== WHAT IS BEING ASKED ==
The required response is the number of lines in the entries that include the word "bottle", with nothing added.

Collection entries
=== Begin Enclosure ===

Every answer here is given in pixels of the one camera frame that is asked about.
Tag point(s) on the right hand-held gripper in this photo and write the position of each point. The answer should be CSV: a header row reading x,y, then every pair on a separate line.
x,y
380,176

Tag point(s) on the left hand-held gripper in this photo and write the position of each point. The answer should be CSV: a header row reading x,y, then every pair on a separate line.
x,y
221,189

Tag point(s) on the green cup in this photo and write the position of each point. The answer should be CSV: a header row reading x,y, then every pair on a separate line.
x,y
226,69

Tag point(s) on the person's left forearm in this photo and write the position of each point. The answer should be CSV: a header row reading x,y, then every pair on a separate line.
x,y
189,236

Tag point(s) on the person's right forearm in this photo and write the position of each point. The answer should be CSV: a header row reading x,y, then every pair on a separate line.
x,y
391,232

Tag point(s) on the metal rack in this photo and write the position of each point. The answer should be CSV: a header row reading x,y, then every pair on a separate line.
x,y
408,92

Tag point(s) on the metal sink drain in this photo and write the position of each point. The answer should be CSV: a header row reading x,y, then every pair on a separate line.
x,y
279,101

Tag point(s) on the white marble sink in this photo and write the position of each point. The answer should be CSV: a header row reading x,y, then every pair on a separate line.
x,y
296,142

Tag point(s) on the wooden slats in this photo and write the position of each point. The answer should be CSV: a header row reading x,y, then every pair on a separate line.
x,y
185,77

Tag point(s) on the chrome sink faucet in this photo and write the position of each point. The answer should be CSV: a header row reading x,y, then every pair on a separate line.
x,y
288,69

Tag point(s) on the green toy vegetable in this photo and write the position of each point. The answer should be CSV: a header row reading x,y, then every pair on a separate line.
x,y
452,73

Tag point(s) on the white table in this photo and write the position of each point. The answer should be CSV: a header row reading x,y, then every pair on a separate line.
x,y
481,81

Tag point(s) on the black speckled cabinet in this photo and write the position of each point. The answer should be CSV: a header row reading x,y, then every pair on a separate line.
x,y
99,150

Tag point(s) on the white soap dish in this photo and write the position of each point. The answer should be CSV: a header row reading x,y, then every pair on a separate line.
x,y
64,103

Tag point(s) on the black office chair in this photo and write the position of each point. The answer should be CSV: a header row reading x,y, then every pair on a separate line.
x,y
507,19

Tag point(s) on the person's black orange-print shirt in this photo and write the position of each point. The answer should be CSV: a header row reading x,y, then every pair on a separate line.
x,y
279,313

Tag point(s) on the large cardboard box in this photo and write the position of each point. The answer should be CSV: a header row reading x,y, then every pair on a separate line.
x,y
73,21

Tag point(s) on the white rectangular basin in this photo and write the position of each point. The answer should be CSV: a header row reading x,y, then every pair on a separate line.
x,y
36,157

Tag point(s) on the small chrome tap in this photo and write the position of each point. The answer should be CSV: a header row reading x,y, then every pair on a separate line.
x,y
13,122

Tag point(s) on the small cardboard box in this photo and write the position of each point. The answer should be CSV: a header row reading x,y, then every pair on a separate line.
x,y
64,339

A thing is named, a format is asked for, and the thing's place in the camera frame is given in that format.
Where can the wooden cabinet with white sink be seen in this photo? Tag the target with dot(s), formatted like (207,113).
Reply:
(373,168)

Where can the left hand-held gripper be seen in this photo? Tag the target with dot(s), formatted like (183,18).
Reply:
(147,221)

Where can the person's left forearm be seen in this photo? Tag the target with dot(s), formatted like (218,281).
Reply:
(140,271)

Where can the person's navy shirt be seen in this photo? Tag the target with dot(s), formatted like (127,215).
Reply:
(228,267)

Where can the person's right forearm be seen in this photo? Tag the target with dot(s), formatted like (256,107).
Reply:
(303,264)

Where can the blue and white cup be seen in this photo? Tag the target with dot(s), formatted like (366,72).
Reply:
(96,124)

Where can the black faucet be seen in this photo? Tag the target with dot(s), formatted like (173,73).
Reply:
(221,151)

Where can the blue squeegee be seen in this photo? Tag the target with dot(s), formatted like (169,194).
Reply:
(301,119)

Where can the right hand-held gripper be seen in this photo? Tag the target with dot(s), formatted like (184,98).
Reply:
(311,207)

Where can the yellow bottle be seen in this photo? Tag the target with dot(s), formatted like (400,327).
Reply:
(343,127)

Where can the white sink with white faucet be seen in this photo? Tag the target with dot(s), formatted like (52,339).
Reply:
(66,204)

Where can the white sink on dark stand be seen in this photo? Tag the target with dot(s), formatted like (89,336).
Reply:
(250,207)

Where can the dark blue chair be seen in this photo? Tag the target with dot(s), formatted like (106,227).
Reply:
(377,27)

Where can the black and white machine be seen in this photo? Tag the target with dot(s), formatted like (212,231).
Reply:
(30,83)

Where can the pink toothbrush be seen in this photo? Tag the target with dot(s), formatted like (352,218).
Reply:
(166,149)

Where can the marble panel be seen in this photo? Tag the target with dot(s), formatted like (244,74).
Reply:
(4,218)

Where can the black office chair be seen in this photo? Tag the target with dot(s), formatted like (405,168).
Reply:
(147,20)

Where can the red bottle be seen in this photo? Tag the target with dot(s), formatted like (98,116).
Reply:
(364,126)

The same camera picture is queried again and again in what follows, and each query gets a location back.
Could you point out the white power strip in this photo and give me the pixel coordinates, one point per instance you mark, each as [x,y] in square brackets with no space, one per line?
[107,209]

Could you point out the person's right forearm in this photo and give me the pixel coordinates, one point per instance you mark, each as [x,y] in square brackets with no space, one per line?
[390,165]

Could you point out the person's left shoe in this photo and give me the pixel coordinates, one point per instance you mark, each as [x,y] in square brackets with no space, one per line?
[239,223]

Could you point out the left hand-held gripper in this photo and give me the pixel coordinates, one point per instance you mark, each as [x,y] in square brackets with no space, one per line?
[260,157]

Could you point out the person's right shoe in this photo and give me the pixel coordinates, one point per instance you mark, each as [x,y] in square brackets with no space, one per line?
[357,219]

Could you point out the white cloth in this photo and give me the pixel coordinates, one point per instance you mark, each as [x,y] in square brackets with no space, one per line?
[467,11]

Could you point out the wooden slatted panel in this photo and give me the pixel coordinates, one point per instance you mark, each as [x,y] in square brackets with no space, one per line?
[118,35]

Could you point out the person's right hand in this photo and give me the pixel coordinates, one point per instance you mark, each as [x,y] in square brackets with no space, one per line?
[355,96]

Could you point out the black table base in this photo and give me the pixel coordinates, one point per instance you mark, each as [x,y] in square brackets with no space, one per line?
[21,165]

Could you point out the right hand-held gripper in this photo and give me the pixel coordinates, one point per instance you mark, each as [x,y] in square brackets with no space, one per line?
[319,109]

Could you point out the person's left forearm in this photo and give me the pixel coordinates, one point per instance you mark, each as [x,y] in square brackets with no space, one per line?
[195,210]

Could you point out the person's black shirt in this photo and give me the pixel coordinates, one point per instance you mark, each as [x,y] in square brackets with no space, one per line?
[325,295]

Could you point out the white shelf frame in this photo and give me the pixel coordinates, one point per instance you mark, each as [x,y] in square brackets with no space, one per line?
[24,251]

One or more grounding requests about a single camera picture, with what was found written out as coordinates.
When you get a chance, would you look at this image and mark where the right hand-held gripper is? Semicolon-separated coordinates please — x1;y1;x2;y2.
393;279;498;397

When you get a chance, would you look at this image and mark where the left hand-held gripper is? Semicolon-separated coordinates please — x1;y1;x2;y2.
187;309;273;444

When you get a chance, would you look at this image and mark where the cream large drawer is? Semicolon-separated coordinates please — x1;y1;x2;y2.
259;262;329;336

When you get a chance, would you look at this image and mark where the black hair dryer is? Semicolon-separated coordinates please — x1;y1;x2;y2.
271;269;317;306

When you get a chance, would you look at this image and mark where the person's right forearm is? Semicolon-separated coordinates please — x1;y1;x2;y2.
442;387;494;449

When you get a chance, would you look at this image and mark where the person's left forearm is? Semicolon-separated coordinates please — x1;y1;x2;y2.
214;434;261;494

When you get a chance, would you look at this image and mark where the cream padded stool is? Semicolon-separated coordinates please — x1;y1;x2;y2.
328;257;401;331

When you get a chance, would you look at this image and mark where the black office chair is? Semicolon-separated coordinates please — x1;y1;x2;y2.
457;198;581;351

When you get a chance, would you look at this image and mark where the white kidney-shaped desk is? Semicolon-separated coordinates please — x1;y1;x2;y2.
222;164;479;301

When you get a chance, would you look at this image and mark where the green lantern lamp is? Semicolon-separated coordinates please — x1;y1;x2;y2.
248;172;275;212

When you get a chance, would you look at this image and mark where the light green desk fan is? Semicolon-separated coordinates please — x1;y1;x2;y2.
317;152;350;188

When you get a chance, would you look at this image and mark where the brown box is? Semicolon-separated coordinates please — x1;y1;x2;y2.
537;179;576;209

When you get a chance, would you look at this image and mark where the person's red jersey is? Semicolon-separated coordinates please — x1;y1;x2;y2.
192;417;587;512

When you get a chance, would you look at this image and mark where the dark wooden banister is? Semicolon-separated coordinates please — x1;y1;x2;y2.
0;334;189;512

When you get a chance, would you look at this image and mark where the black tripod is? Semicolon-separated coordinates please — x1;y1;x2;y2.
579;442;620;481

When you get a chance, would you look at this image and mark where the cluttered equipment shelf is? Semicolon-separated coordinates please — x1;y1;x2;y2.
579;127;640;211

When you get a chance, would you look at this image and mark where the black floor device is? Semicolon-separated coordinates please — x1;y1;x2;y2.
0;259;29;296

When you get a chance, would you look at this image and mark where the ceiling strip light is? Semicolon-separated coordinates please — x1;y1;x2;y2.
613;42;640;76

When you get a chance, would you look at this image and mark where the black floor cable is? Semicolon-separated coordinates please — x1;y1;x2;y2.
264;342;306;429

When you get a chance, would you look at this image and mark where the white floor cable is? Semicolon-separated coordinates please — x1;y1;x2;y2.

=== End Enclosure ===

== ANSWER BOX ==
2